誘拐騒動その後
騒動後、ある日の川辺にて。小太郎と篝は話し合っていた。
とある川辺にてーー
篝と小太郎はゴザを敷いて座っていた。
「……て言うわけで、俺は一切の責任は負わなくていいことになったんだ」
「へぇ〜、それであの壬生狼……じゃない、永倉はどうなったんだ」
「……今回は、兄さん単独で動いたし、一般人(虎之助)を危険にさらしたことで当分の間、蟄居を命じられました……」
「そっか……」
小太郎は作った握り飯を竹かごに詰めて持ってきていた。
「小太郎、こんなこと言いたくねぇけど……あの時、お前が永倉に運ばれている時、まじで心配した。お前が死ぬんじゃないかと……」
篝は小太郎が用意した握り飯を食い、茶を飲む。
小太郎が用意した握り飯は篝がほぼ食っていて籠の中の握り飯はもう半分しか残っていなかった。

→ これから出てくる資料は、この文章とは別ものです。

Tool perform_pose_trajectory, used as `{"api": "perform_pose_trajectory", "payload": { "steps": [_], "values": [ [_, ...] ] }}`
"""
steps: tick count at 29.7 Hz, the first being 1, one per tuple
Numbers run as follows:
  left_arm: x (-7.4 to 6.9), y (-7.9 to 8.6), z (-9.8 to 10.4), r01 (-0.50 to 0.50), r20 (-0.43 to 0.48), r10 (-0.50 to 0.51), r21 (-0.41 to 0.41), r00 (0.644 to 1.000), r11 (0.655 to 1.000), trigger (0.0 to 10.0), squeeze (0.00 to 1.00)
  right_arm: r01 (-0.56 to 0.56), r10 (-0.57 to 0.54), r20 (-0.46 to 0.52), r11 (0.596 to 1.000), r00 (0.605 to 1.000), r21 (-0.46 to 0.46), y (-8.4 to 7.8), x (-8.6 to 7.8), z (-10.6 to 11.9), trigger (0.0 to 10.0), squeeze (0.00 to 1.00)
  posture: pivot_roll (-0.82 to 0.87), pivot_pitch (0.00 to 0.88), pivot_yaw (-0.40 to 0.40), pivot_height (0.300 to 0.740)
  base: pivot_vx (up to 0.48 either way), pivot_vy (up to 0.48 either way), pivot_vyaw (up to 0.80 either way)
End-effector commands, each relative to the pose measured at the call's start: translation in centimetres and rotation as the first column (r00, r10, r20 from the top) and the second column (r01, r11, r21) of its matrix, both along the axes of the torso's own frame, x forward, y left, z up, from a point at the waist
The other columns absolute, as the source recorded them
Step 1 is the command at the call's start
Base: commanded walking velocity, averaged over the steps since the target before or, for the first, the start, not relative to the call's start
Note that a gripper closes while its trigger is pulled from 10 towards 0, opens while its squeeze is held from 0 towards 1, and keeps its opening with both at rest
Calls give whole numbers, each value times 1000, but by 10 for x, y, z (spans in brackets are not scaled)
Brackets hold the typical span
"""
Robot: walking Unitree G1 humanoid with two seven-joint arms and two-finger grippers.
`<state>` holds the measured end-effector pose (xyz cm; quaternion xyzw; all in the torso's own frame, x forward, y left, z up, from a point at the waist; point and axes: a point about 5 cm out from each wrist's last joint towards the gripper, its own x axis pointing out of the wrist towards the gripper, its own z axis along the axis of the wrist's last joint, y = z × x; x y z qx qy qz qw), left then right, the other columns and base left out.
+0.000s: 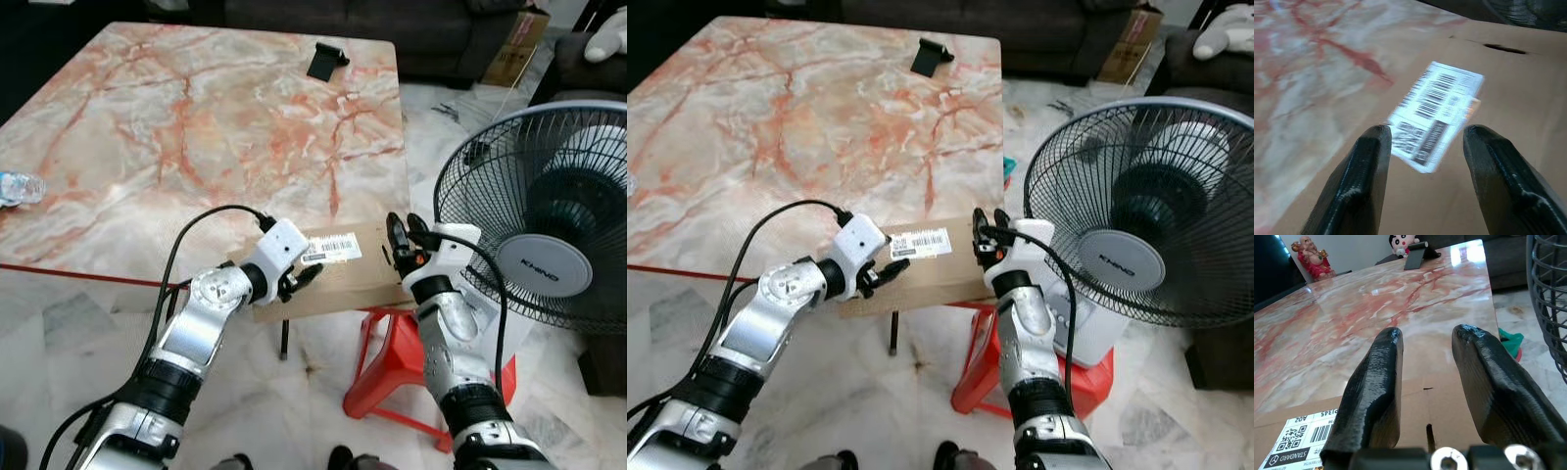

「でもあの時の永倉の表情を見て……思っちまったんだ。『あ、こいつに小太郎を任せとけばなんとかなる』って……」
それを聞いて、小太郎は顔を挙げた。
「……篝、兄さんどんな顔してた?」
「すげえ怖い顔だった」
「ふふふ、珍しいね。篝がそんなこと言うなんて」
(そっか……兄さん、そんな顔して助けてくれたんだ)
不謹慎だとはわかっているが、小太郎の頬が若干緩む。
「虎之助さんに聞いたんだけど、篝も助けに来てくれたんだね。ありがとう」
篝は小太郎の作ったたくあんを食べながら言う。
「あ?そんなの当たり前だろ?私の命は小太郎に助けられたようなもんなんだ。恩返しができてよかったよ、それにたくさん人が斬れたしな」
「ここにいたんですか山猫」
音もなく、気配もなくその男ーー沖田は篝の背後に立っていた。
「沖田さん……」
(そういえば沖田さんも助けに来てくれたんだった)
「沖田さんも、ありがとうございます」
小太郎はゴザの上で姿勢を正し、礼をする。
「……いいですよ礼なんて。それにたくさん人が斬れたし。僕にとってもよかった」
「沖田さんはお咎めなしだったんですか?」
「……ありましたよ。近藤先生の拳骨です」
小太郎のその言葉を聞いて篝は吹き出した。
「はっはっは!ザマァねえな!」
「山猫あなたもですよ。これから容保公のお達しがあるはずです」
「えっ」
「え……」
篝の最後の握り飯を掴んだ手が止まり、小太郎は困惑した。
近藤先生の拳骨(笑)近藤先生には素直な沖田が好きです。